▶ Aim of the exercise
Lines of the data that contain the word "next" are the ones to copy.

** Records supplied follows **

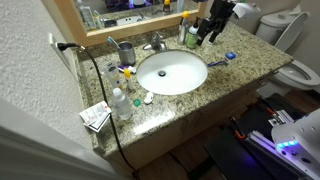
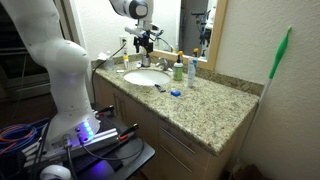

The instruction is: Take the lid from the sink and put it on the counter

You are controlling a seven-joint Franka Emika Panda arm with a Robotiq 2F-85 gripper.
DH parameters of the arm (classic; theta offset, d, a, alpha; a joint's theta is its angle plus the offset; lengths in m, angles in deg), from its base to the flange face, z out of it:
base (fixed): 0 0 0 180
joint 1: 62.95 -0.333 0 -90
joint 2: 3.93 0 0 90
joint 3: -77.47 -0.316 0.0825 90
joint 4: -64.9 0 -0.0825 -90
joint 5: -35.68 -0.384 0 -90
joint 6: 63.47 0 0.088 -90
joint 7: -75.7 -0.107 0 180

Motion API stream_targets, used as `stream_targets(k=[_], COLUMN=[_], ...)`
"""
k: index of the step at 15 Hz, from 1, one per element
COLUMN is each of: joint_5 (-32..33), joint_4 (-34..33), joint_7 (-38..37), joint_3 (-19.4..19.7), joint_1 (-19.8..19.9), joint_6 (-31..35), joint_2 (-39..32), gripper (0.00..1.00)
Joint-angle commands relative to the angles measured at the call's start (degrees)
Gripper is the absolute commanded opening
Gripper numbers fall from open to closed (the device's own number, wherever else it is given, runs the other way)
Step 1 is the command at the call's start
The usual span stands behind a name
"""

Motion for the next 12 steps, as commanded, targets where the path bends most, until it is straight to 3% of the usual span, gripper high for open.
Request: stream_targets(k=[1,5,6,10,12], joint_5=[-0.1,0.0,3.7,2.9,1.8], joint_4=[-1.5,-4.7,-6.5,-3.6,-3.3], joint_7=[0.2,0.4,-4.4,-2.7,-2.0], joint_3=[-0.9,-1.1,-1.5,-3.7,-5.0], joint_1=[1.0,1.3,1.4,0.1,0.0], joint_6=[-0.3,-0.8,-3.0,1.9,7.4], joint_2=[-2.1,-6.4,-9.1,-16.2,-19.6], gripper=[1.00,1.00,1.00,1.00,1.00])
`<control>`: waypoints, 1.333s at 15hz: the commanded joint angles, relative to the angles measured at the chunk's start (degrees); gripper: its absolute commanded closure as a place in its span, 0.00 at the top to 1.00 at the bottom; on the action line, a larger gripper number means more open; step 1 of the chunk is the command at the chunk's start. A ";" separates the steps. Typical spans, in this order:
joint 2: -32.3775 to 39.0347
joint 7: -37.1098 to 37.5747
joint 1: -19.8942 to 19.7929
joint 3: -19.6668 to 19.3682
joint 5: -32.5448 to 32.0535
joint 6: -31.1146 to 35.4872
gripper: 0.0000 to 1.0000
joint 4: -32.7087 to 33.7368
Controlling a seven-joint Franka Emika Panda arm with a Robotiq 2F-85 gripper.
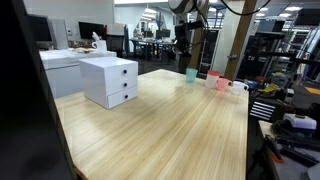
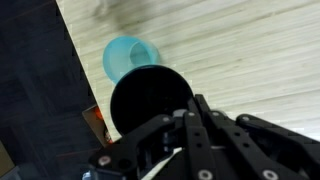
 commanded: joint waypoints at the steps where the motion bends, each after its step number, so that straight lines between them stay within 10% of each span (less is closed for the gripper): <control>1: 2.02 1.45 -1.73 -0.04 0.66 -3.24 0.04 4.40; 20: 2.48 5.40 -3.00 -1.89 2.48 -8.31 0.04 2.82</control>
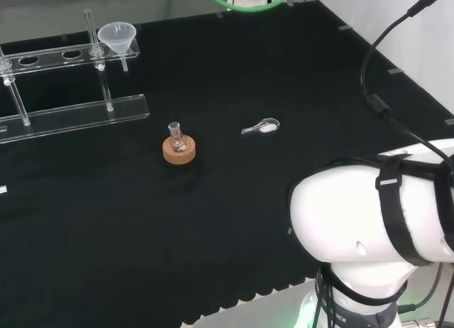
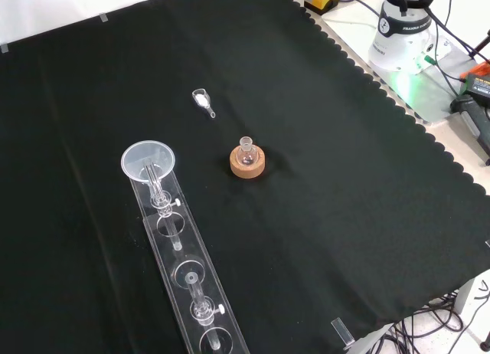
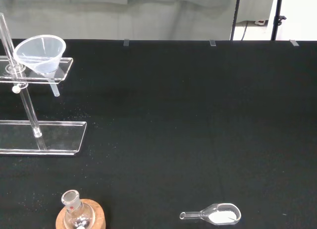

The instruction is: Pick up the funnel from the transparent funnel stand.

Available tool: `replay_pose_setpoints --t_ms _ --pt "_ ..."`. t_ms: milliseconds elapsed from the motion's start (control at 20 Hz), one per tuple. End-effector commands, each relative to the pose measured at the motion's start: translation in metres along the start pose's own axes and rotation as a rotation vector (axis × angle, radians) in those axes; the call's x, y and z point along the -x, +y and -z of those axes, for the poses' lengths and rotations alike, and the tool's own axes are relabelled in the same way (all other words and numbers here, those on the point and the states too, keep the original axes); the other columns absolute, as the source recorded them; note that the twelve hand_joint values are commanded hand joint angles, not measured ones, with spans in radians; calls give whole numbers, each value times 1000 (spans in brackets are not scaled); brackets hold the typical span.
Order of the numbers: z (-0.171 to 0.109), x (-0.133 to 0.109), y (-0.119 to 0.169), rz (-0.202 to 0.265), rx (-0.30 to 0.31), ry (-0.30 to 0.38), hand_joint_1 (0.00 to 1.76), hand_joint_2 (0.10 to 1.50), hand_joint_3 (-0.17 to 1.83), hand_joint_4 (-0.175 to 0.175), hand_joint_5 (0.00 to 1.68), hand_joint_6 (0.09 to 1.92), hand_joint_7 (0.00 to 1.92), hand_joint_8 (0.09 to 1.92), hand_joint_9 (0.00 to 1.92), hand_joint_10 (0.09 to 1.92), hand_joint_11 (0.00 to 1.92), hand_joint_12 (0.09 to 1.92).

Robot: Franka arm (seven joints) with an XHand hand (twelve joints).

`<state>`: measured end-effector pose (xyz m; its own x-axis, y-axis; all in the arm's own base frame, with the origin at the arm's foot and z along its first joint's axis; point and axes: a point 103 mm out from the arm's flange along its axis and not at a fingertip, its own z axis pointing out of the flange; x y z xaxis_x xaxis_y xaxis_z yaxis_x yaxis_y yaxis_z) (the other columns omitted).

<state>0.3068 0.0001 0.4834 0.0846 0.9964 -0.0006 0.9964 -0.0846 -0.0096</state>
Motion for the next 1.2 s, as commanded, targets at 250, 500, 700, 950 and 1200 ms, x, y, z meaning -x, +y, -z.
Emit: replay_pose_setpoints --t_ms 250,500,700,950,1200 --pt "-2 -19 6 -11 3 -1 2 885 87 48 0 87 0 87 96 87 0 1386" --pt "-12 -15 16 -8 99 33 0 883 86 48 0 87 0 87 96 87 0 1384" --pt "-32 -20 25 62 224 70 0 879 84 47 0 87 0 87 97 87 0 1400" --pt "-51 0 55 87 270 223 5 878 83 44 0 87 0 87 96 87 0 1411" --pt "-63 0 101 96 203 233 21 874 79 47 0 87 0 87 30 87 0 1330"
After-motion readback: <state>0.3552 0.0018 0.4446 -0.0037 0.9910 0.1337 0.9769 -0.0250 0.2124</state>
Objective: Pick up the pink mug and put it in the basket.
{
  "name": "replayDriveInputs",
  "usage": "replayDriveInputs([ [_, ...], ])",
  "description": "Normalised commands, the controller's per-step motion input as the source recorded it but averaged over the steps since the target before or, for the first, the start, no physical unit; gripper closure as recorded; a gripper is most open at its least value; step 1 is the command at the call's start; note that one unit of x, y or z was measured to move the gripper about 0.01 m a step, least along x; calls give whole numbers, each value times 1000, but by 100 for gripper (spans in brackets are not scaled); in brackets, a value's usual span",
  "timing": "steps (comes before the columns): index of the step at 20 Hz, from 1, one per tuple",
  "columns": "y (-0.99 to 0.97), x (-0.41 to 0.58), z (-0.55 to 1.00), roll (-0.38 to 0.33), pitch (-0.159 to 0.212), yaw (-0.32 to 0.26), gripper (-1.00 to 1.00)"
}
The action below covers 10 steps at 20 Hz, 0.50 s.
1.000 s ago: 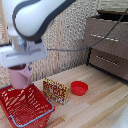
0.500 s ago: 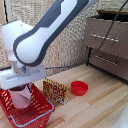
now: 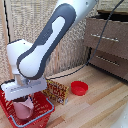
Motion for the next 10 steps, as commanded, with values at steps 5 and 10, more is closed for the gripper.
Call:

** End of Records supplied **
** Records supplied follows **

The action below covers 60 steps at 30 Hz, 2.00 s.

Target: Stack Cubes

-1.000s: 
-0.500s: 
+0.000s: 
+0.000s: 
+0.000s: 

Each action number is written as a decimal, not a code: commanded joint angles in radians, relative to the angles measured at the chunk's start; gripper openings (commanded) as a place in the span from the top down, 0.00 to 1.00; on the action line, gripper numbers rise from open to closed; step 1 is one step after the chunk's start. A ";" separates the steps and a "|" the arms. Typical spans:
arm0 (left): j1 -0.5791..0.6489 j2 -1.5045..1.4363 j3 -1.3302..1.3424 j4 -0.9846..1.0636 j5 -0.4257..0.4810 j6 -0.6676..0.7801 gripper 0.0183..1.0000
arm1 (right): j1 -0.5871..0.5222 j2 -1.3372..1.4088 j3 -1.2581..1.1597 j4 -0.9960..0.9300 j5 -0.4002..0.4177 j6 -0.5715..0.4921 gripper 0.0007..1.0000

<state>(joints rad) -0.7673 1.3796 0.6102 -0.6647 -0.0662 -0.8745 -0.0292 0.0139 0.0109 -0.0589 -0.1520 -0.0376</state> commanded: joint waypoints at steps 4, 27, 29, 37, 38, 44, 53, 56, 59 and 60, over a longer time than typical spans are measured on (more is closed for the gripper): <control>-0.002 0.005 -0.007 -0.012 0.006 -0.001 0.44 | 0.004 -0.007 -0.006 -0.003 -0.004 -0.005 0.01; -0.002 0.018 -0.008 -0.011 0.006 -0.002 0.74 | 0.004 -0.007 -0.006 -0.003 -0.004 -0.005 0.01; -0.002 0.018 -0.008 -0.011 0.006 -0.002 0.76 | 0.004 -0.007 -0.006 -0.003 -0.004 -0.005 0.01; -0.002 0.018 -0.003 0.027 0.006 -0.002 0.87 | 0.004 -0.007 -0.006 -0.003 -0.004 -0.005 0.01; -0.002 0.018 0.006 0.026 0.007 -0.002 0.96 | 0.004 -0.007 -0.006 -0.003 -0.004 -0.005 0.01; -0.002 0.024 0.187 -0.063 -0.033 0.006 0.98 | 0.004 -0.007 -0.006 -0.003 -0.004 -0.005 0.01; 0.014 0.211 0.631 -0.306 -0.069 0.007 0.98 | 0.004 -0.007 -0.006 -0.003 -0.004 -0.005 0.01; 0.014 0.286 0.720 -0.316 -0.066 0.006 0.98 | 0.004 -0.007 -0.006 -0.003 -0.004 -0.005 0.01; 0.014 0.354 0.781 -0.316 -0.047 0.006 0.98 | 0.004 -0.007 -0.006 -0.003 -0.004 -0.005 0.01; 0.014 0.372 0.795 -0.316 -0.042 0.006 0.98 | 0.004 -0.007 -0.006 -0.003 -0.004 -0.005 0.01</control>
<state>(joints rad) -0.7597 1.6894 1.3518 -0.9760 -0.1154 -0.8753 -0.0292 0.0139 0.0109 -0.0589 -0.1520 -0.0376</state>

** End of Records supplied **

▶ Your solution
Motion for the next 12 steps, as commanded, targets where the path bends most, until it is straight to 3% of the usual span, gripper high for open.
Motion for the next 1.2 s, as commanded, targets at 250, 500, 700, 950 and 1200 ms, x, y, z meaning -x, +y, -z.
Motion for the next 10 steps, as commanded, with values at steps 5 and 10, more is closed for the gripper.

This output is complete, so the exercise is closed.